The council’s new mission is to improve the entrepreneurial environment of the Lehigh Valley by listening to the region’s entrepreneurs, identifying their unmet needs, communicating regional entrepreneurship initiatives between council members, and connecting local resources to continue the development of new entrepreneurial support initiatives.
The council includes representatives from such organizations as the Lehigh University’s Baker Institute, Allentown Economic Development Corporation (AEDC), Ben Franklin Technology Partners, Startup Digest, the Greater Easton Development Partnership, Lehigh Valley Tech and Lehigh Valley Angel Investors.
Thursday’s inaugural meeting has already generated new discussion about the possible needs of Lehigh Valley’s entrepreneurs.
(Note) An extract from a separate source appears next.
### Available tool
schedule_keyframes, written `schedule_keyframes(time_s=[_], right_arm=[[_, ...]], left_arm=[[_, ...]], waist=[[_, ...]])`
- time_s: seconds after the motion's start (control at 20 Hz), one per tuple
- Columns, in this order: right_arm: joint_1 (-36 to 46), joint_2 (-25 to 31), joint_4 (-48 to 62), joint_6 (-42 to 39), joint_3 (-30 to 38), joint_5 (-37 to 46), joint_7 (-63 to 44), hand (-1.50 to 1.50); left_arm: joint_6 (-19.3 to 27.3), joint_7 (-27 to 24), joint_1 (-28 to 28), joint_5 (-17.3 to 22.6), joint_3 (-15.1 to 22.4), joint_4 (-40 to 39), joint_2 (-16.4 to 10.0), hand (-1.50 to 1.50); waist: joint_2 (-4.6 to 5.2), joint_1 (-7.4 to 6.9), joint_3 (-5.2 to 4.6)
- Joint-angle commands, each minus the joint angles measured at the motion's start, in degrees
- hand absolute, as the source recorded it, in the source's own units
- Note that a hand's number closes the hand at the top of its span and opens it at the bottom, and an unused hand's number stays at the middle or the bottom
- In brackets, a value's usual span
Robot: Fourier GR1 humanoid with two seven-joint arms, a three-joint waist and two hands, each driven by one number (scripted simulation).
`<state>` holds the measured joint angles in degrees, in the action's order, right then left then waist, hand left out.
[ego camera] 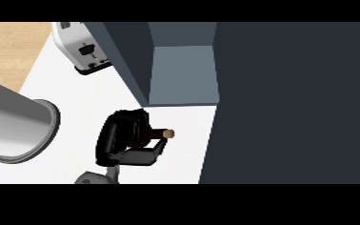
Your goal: Pick up the wine, place it into the cabinet and close the cabinet
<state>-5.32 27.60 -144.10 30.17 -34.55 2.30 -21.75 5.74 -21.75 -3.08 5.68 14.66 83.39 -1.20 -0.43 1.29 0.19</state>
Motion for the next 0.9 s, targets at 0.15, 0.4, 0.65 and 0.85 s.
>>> schedule_keyframes(time_s=[0.15, 0.4, 0.65, 0.85], right_arm=[[-4.99, 1.70, -12.70, 0.03, -0.91, 2.33, -2.72, -1.50], [-4.94, 1.97, -13.08, -0.05, 0.37, 1.05, -3.17, -1.50], [-4.67, 1.08, -9.58, -1.00, 0.94, -0.75, -0.49, -1.50], [-6.03, 2.39, -12.86, -0.57, -0.77, 1.55, -2.33, -1.50]], left_arm=[[5.23, 3.28, -8.82, -0.32, 0.22, -6.67, 1.16, 1.50], [5.72, 3.20, -13.65, -0.27, -1.25, -11.93, 1.17, 1.50], [9.68, 6.58, -20.45, 2.29, 1.62, -15.77, 1.18, 1.50], [9.96, 3.20, -24.05, 3.09, 0.98, -22.46, 1.19, 1.50]], waist=[[0.27, 0.01, -0.23], [0.31, -0.05, -0.24], [0.35, -0.23, -0.21], [0.29, 0.27, -0.25]])
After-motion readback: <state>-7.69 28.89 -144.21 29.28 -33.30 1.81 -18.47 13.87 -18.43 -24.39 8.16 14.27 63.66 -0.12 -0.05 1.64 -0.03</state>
For example, Anthony Durante, program manager with AEDC, which operates the Bridgeworks Enterprise Center business incubator, expressed the need for more space for growing companies that are leaving incubators.
Along those same lines, some council members discussed the need for space for aspiring entrepreneurs who have graduated college, but have not yet reached the stage where they are ready for an incubator. The council discussed the possibility of more space like Pi: Partnership for Innovation, a Bethlehem facility providing affordable office space for technology companies.
The council hopes discussions like this will lead to a list of the highest-priority needs for the entrepreneurial community, which could be passed along LVEDC for further study and possible action. Kauzmann said the discussion is a good example of how different practitioners working to advance entrepreneurship can identify different needs in the community, and who is best suited to address those needs.